I didn't hear all of the video. At 3:27 in I decided to take a look at her preferences in a way I'll explicitate in my one comment below it:
History Professor Answers Dictator Questions | Tech Support | WIRED
WIRED | 18 March 2025
https://www.youtube.com/watch?v=vK6fALsenmw
I copied the transscription. I took a few F searches.
Francisco Franco gets exactly two mentions in the same passage:
There is no sense of fascism without violence. 1:02 Fascists truly believe, whether it's Hitler or Francisco Franco in Spain or Mussolini, that violence is the way you change the world. 1:10 They declare one category of person as an enemy. Could be a racial enemy, as in Nazi Germany. 1:15 It could be a political enemy, as it was in Italian fascism and for Francisco Franco in Spain. 1:21 But that enemy must be exterminated. So the state organizes itself around the practice of violence, 1:28 and regular people are trained to become vigilant and informers 1:33 and use violence themselves. So violence is at the very core of fascism.
No more discussion of Franco.
Totally absent are Salazar, Dollfuss, Schuschnigg and Horthy. A few Fascist dictators that, like Franco, I certainly place over Hitler (whom, like Chesterton, I consider a parody of Fascism) and in many ways over Mussolini as well.
So, if you want to argue that an informer system like that in the Soviet is essential to Fascism, somehow there are a lot of Fascist dictators you don't really discuss. Mussolini gets quite a few mentions. More than Stalin and Mao who get two and three. Lenin and Trotsky get no mentions at all. Meanwhile, Mussolini gets ten and so does Xi Jinping and Hitler sixteen. Only topped by Putin who gets eighteen.
I think you have shown your political leanings pretty clearly. Dictatorship is morally corrupt if one asks you, and Fascism plus Chinese Communism with Putin between the two is the archetype.
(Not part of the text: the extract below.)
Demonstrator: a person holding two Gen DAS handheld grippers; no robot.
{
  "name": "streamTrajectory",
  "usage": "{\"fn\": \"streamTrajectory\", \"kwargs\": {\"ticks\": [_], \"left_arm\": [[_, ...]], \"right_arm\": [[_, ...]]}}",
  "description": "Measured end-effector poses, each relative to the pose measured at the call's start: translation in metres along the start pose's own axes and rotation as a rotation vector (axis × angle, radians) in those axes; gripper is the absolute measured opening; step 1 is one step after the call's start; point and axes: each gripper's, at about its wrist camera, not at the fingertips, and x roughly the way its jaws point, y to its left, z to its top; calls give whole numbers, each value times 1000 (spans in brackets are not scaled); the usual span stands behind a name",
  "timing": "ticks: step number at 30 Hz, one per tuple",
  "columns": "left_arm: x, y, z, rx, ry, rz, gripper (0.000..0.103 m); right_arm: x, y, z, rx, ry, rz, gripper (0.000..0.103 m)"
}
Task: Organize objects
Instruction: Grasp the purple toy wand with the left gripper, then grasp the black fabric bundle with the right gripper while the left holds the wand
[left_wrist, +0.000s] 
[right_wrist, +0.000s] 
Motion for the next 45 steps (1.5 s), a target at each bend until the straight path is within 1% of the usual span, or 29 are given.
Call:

For Xi Jinping, Putin and on lots of topics Hitler, I'd agree with you. For Mussolini, not quite. I'd agree that the Corporazioni were the only allowed trade unions and obviously also that they were state controlled and they included both employers and employees. The so called "Successful Socialism" in Sweden actually copies this, so on this economic side, Sweden is more like a Successful Fascism. When trade unions in Sweden were founded, they were Social Democrat, and both party and unions were out of power. Other unions for employers existed independently of or in reaction to that. However, when Social Democrats got into power, there was an overlap between Social Democrats and Swedish Fascists (Nysvenskar, they should not be confused with Neo-Nazis, they are two different things and the Nysvenskar took a distance from Hitler after hearing about the camps). And this entry-way modified the unions-wise landscape, laws were passed for the state (government) being able to call in both parties of the unions' negotiations for compulsory mediation, and also, for the classic period, there were lots of voluntary meetings in cordiality, in the conference centres in Saltsjöbaden ("the salt lake baths", a suburb of Stockholm which is no longer in the Mälar lake but a bay of the Baltic Sea that has higher salinity). All based on the very Fascist idea that workers and the companies that employ them are actually allies.
You said that Mussolini and Franco declared a certain category of person enemies for political reasons. It's not as if the Biennio Rosso or the people around Caballero had actually behaved as enemies to lots of more traditionally minded countrymen?
I would say, your approach to Fascism is sloppy and your approach to Communism is sloppy. Sloppily condemning in the one case, sloppily exonerating in the other. It's as if people under Lenin and Khrushchev weren't living in a much more brutal dictatorship than Mussolini's Italy.
[tried to add:]
In fact, the comments on abortion show the Communist bias fairly clearly.
Or, if you prefer, Jewish bias. It's anyway as anti-Fascist as it is anti-Christian. Most Communist dictatorships (Romania being part time at least an honorary exception) have legalised and promoted abortion. Often in the name of "responsible" parenthood.